Personalized medicine for prostate cancer is becoming more of a reality for a larger number of men thanks to new precision oncology software. The US Food and Drug Administration (FDA) approved an artificial intelligence (AI) prostate cancer management platform called iQuest. Developed by the AI health care company Avenda Health, the platform supports the patient from initial consultation with the physician through treatment selection, planning, guidance and follow-up.

It has been clinically proven with 97% accuracy in finding the extent of cancer in patients and achieved 72.8% total cancer encapsulation rate compared to only 1.6% with standard of care, according to the company. “There are decision support platforms for radiologists, pathologists, and cardiologists, but nothing for the urologist before,” said Shyam Natarajan, PhD, co-founder and CEO of Avenda Health.

Until now, the main cancer management platform a urologist had access to was the electronic medical record reports, labs, MRI, and pathology, but this information is not integrated into a single cohesive ‘picture’ that is actionable, Dr Natarajan said. “We use AI built on hundreds of thousands of data points to not only integrate disparate pieces of information, but to build a 3D map of cancer,” he said.

MRI cannot identify the full extent of the tumor and cancer growth within the prostate.

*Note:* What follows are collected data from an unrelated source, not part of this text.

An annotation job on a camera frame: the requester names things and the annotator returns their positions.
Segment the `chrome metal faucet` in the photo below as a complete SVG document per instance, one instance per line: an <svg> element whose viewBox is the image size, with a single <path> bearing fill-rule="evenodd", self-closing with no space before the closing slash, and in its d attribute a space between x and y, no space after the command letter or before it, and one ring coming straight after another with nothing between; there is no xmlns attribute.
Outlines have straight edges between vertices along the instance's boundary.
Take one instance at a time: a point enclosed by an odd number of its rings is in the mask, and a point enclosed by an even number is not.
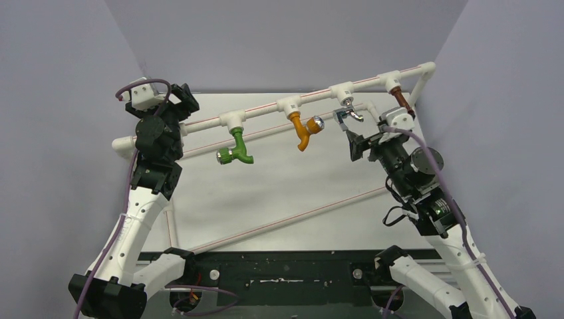
<svg viewBox="0 0 564 319"><path fill-rule="evenodd" d="M358 114L353 106L353 99L346 98L341 102L342 107L333 110L333 118L335 122L339 124L339 128L345 132L348 130L348 126L345 124L345 119L352 118L357 122L364 122L364 117Z"/></svg>

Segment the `white pvc pipe frame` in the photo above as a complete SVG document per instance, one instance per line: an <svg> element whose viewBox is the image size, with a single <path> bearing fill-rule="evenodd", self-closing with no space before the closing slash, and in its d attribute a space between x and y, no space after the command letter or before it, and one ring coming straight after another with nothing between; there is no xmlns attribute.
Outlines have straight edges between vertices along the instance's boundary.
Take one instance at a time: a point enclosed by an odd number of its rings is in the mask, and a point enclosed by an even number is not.
<svg viewBox="0 0 564 319"><path fill-rule="evenodd" d="M415 80L404 97L414 102L436 65L426 62L317 92L200 94L202 113L184 126L182 176L171 204L161 212L142 251L168 247L205 251L344 251L384 249L393 244L426 248L407 222L393 228L380 218L393 205L377 163L352 162L345 133L333 119L337 94L354 98L364 122L347 118L350 129L377 131L379 112L397 105L387 88ZM291 113L304 124L320 116L325 128L306 150ZM220 165L216 152L233 148L230 130L243 128L254 164Z"/></svg>

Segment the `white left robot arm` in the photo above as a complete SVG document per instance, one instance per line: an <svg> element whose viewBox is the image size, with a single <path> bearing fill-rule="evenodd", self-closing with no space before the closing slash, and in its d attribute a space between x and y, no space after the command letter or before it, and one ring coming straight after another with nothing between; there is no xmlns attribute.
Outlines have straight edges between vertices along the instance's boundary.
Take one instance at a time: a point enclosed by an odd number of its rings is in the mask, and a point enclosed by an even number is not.
<svg viewBox="0 0 564 319"><path fill-rule="evenodd" d="M183 156L182 122L199 110L187 84L167 83L154 90L142 78L117 93L127 97L126 111L138 119L121 214L99 256L84 274L75 274L69 292L76 302L73 316L140 318L159 290L176 281L195 281L193 253L170 247L146 268L138 257L158 215L170 204L178 184Z"/></svg>

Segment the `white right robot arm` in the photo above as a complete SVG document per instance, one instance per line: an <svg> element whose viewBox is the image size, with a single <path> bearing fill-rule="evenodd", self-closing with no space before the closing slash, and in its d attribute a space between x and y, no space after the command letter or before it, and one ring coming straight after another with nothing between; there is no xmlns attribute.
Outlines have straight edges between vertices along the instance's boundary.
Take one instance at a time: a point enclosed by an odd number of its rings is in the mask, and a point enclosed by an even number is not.
<svg viewBox="0 0 564 319"><path fill-rule="evenodd" d="M405 286L444 318L534 318L532 309L520 306L502 288L472 239L460 208L440 185L436 171L442 170L444 160L435 149L418 147L408 153L404 144L413 133L387 142L382 133L368 138L350 130L345 133L353 161L369 151L369 161L378 161L386 172L384 186L402 214L382 222L390 227L409 220L439 254L456 285L431 273L396 245L374 258L379 282Z"/></svg>

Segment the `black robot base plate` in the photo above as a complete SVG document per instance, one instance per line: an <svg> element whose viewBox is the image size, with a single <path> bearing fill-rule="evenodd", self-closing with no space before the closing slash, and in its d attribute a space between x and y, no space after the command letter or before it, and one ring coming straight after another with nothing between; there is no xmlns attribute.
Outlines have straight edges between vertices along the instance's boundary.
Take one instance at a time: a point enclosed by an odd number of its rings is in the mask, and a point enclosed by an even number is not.
<svg viewBox="0 0 564 319"><path fill-rule="evenodd" d="M188 301L186 288L161 290L148 302L158 306L204 312L226 306L239 297L240 308L260 306L390 305L413 311L429 305L409 288L396 296L398 286L376 273L376 250L208 252L195 256L196 272L187 282L221 289L199 292L200 301Z"/></svg>

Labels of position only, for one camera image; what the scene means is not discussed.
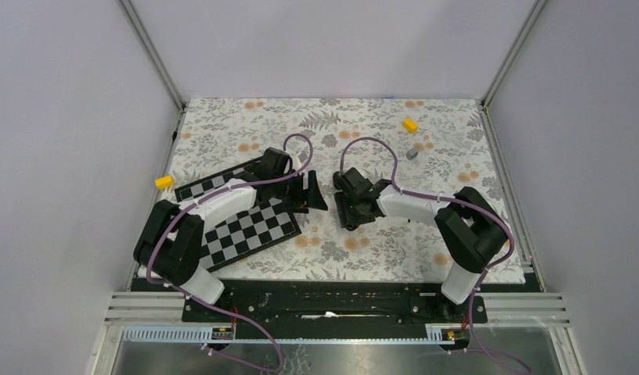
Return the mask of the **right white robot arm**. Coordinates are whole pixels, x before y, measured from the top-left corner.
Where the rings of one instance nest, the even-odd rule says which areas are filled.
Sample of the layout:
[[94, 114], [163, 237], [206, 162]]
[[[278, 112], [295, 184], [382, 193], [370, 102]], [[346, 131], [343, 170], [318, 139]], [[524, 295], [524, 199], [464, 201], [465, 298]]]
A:
[[333, 175], [334, 201], [342, 228], [350, 231], [379, 218], [402, 218], [439, 230], [453, 265], [441, 285], [437, 314], [455, 322], [467, 311], [466, 300], [484, 271], [511, 237], [509, 228], [473, 187], [454, 196], [406, 191], [391, 180], [376, 183], [351, 168]]

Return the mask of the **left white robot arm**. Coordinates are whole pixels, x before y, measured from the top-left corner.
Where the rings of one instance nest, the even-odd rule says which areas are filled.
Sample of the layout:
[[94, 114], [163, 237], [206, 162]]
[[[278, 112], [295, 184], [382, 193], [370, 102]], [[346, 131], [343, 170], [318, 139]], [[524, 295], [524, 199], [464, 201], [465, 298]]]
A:
[[283, 150], [178, 188], [175, 201], [154, 204], [134, 249], [134, 260], [155, 283], [201, 300], [220, 321], [231, 302], [213, 270], [294, 237], [296, 213], [328, 209], [316, 172], [305, 172]]

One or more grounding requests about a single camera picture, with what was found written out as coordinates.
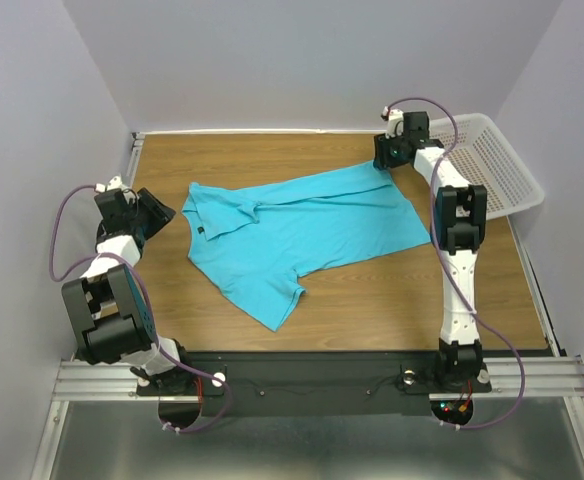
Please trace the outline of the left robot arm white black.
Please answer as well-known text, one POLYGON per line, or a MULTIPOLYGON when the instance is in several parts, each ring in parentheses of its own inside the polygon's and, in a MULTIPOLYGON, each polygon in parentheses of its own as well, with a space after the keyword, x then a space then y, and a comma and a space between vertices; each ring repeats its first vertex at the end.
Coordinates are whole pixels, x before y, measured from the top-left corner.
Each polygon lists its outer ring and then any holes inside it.
POLYGON ((173 219, 175 211, 147 189, 128 187, 120 177, 91 189, 101 215, 95 254, 80 262, 87 270, 61 288, 76 357, 90 365, 128 365, 139 395, 184 395, 193 388, 193 375, 169 359, 184 363, 186 350, 178 341, 157 334, 133 276, 146 242, 173 219))

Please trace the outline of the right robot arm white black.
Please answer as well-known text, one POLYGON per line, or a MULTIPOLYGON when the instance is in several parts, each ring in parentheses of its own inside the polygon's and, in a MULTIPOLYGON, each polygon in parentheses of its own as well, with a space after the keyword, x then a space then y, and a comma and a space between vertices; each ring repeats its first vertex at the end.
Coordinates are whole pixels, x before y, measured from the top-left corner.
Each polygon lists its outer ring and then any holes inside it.
POLYGON ((430 235, 443 275, 443 321, 433 376, 441 386, 464 383, 476 378, 483 365, 474 277, 486 233, 487 190, 470 183, 443 144, 430 136, 425 111, 386 107, 381 118, 387 127, 374 137, 374 166, 409 165, 430 188, 430 235))

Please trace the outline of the turquoise t shirt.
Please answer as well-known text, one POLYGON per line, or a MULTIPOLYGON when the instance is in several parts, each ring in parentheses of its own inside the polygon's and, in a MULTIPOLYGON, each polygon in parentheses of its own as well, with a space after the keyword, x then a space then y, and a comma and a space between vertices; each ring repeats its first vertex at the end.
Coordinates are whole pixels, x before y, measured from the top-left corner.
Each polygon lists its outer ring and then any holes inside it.
POLYGON ((192 183, 182 208, 191 262, 271 331, 305 289, 300 278, 429 243, 412 203, 372 162, 280 183, 192 183))

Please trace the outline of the white plastic basket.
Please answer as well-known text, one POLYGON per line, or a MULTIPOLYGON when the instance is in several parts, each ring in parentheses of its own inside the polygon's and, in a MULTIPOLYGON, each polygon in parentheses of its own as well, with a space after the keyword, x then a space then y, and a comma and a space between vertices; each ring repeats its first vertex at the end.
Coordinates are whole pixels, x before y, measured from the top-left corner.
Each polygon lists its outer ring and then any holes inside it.
POLYGON ((430 136, 453 148, 449 159, 472 184, 487 190, 487 218, 540 205, 544 192, 493 120, 480 113, 430 122, 430 136))

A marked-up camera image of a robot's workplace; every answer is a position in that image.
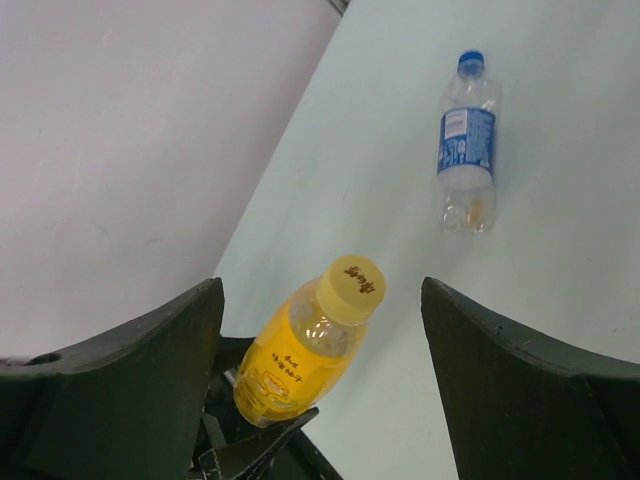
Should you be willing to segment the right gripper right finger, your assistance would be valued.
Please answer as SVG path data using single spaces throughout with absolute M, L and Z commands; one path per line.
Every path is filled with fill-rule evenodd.
M 427 277 L 421 315 L 461 479 L 636 479 L 639 366 Z

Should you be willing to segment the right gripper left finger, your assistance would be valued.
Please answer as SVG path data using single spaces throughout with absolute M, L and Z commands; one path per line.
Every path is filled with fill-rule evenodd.
M 1 370 L 5 479 L 183 479 L 216 355 L 219 279 Z

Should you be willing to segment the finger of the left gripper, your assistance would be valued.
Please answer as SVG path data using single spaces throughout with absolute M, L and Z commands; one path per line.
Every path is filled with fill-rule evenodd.
M 260 429 L 239 442 L 212 447 L 197 457 L 202 479 L 260 479 L 277 454 L 319 414 L 312 407 L 294 419 Z

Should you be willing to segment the yellow juice bottle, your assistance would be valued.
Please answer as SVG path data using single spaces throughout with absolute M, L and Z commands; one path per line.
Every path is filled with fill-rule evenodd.
M 373 261 L 346 255 L 291 294 L 238 368 L 233 395 L 244 419 L 265 428 L 323 398 L 360 350 L 385 293 Z

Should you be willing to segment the clear water bottle blue label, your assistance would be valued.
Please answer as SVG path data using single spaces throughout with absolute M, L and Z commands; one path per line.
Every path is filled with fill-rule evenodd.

This has led to the current standard of care with complete removal or irradiation of the entire prostate. The iQuest system combines existing patient-specific diagnostic information and deep-learning algorithms to create a tailored map of where cancer is within the prostate.

Dr Natarajan said the one-size-fits-all approach of treating the entire prostate may soon be changing. The iQuest system personalizes treatment options for the individual patient to preserve quality of life and prevent recurrence. “Providing physicians with a 3D visualization of the cancer offers a better understanding of the extent of the disease to aid in treatment planning that can preserve quality of life while minimizing cancer left behind,” Dr Natarajan said.

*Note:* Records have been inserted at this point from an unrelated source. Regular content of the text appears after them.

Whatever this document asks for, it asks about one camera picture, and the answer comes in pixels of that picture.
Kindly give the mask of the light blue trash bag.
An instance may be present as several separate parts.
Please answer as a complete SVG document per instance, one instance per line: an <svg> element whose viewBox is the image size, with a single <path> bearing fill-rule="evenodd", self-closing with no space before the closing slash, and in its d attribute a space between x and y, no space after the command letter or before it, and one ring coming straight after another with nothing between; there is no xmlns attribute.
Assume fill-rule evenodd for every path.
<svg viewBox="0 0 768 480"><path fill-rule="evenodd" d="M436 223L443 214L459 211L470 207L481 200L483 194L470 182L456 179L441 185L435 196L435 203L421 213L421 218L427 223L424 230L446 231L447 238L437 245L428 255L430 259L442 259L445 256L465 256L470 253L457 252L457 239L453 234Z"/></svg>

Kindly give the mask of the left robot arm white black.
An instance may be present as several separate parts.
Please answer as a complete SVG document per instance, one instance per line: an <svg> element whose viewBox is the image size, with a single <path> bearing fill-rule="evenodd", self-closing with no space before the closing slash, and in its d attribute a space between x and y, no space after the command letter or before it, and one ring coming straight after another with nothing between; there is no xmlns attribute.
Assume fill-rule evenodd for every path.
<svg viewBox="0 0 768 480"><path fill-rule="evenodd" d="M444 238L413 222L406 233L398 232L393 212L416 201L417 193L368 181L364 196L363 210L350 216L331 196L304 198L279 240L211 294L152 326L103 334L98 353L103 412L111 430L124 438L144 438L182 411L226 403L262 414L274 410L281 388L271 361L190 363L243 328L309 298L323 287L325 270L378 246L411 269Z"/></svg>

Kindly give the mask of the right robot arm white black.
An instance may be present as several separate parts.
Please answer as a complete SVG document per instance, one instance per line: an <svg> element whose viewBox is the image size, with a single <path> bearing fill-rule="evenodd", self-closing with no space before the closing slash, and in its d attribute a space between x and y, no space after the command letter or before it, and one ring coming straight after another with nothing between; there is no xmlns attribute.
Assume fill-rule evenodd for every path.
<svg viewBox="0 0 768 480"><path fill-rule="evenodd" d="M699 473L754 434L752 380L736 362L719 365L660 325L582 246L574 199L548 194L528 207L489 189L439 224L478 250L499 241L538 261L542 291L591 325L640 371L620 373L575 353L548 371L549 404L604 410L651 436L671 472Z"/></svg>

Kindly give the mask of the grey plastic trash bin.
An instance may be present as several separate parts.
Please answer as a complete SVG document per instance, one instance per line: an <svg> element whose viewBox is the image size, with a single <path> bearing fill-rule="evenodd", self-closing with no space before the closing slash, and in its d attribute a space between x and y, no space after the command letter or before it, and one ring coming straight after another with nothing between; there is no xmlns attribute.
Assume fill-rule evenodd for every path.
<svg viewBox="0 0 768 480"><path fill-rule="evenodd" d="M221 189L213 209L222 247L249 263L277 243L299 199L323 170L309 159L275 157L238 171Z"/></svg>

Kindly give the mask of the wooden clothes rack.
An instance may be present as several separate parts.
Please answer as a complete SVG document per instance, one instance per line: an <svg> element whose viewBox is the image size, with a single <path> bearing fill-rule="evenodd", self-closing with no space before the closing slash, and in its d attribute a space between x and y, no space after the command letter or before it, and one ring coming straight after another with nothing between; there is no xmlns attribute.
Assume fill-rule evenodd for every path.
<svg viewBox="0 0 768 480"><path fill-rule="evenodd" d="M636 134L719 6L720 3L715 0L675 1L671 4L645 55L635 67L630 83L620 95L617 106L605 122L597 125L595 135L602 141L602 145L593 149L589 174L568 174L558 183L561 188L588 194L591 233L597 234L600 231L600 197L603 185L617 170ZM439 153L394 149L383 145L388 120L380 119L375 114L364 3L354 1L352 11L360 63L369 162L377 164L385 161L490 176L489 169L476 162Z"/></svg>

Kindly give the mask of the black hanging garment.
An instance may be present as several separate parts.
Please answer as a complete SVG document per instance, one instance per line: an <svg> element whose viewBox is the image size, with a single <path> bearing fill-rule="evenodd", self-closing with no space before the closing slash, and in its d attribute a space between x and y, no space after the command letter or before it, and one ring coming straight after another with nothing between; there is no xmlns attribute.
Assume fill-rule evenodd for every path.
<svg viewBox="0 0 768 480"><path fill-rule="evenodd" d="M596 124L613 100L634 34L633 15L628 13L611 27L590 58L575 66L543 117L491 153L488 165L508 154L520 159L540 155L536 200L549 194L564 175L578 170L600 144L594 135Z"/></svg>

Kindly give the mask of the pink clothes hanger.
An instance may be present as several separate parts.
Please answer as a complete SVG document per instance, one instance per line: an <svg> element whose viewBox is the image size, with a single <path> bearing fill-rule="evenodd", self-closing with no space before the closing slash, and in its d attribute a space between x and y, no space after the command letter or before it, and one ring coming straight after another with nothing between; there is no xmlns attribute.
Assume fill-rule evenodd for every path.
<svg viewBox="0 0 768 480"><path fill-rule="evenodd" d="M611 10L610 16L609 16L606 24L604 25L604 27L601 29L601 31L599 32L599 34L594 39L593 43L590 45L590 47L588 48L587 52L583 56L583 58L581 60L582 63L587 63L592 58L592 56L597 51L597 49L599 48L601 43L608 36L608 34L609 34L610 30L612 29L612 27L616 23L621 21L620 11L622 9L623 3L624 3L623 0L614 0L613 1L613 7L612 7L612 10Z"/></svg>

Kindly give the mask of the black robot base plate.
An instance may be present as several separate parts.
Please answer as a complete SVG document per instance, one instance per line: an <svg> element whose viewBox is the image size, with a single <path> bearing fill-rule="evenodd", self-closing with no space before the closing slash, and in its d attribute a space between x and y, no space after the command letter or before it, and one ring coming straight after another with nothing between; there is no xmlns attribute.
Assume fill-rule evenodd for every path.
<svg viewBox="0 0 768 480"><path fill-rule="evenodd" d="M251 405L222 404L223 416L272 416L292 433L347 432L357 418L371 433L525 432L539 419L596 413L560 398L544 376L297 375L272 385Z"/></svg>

Development of iQuest was the culmination of a decade of research. The system was validated in multiple clinical studies. In one study, urologists using iQuest improved the sensitivity of determining tumor extent from 37% to 97% and changed treatment recommendations in 27% of cases, with the biggest change towards more localized treatment, according to the company.

The platform can be applied to multiple treatment options to guide an intervention plan, including the use of FocalPoint (Avenda Health’s soft tissue laser ablation device) as well as other focal treatments. It may provide more information to support active surveillance (AS) or other approaches. Dr Natarajan said iQuest aids the urologist in determining the best course of action for the patient by showing them the likely extent of disease and margin for targeted therapy, which is not possible with the current standard of care.

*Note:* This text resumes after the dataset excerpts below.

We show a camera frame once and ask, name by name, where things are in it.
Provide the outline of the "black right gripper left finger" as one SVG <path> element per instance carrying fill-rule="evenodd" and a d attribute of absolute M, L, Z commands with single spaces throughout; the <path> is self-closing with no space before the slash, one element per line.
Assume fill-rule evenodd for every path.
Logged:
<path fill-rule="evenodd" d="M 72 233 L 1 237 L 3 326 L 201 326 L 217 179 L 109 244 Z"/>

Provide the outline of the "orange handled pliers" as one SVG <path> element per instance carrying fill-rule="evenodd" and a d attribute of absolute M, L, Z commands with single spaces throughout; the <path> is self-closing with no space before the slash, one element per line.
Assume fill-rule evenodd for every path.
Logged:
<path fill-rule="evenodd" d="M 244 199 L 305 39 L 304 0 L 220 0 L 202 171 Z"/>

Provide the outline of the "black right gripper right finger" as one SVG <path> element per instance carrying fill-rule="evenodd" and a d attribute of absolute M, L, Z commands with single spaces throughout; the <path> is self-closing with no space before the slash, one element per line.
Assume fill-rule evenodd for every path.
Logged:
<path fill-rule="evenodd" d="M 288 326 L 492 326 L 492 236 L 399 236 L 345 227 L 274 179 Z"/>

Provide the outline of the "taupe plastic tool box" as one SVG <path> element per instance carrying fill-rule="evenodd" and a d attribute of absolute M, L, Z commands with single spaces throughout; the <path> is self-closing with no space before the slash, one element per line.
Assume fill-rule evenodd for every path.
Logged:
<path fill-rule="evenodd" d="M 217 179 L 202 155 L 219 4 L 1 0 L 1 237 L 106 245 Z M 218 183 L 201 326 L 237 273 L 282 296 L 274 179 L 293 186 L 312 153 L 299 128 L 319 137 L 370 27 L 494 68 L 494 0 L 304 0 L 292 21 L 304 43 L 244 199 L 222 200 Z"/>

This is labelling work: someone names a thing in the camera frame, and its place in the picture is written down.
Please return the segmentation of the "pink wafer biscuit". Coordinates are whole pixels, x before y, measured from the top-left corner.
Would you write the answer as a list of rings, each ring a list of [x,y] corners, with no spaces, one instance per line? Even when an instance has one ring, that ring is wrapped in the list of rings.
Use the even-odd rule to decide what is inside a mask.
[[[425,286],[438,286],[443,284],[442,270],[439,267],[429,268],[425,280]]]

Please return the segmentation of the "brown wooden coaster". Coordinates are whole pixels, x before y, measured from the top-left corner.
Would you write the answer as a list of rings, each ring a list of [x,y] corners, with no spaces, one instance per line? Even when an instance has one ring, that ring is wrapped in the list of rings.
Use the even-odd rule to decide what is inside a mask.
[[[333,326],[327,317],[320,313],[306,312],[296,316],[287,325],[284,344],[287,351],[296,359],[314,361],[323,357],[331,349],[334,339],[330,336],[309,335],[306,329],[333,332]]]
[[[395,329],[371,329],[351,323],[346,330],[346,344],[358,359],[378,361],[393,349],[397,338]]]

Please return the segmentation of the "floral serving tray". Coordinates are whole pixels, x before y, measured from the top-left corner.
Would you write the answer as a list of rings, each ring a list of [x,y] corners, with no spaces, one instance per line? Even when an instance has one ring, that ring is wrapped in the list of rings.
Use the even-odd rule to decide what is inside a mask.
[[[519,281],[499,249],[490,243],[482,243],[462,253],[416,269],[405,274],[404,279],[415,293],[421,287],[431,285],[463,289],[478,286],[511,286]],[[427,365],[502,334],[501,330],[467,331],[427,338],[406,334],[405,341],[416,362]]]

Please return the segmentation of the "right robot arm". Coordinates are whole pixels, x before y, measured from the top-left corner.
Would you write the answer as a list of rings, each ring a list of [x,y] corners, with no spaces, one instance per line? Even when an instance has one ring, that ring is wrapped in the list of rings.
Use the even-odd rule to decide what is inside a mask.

“Unlike existing AI products, which are primarily used in diagnosis via digital radiology or digital pathology, [iQuest] is aimed towards urologists for use after a patient already has a diagnosis of prostate cancer and a Gleason grade in order to help the physician decide what to do next,” Dr Natarajan said.

One of the key challenges for treatments of localized prostate cancer is in understanding the extent of all clinically significant disease. “MRI and targeted biopsy via fusion do a great job in diagnosing patients and identifying the ‘index lesion’, but do not give the full picture of where disease is within a patient,” Dr Narajaran said.

“This AI technology has the potential to not only identify the location, but perhaps more importantly define the extent of the cancer,” said Marc A. Bjurlin, DO, MSc, Co-director of Clinical Trials at the Lineberger Comprehensive Cancer Center and Associate Professor of Urology at the University of North Carolina in Chapel Hill. “Knowing this information may help with patient selection, but long-term data will be needed to determine improvements in treatment outcomes, including both cancer control and preservation a man’s quality of life.”

Dr Bjurlin, who is participating in an upcoming prostate cancer clinical trial using this AI technology, said an AI management platform may bring greater precision to treatment and result in better tissue sparing. “Urologists may have a better understanding of which patients will benefit from focal therapy, which may need more aggressive treatment whole gland treatment, and which may be candidates for active surveillance and can avoid treatment with its attendant risks,” he said.

William Catalona, MD, Professor of Urology at Northwestern University in Chicago, Illinois, said the new management platform and others in the near future may be useful in a “second-opinion” context. “There are so many variables across demographics, locations, patients, treatments, doctors, pathologists, radiologists, outcome criteria, etc., that this will be very difficult to evaluate robustly,” Dr Catalona said. “The bottom line will be long-term patient outcomes with over 20 years of follow-up.”

Yair Lotan, MD, Chief of Urologic Oncology and Vice-Chair of Clinical Affairs at the University of Texas Southwestern Medical Center in Dallas, noted that AI is being used to change treatment paradigms in urology and other medical disciplines. In light of the hype attendant with some new technologies, he urged clinicians need to be cautious. “Clinical application of AI is an enticing prospective, but we need more information regarding the greater precision or accuracy the AI platform is adding from what you already know from the biopsies and MRI report. Further validation will be needed to evaluate this technology.”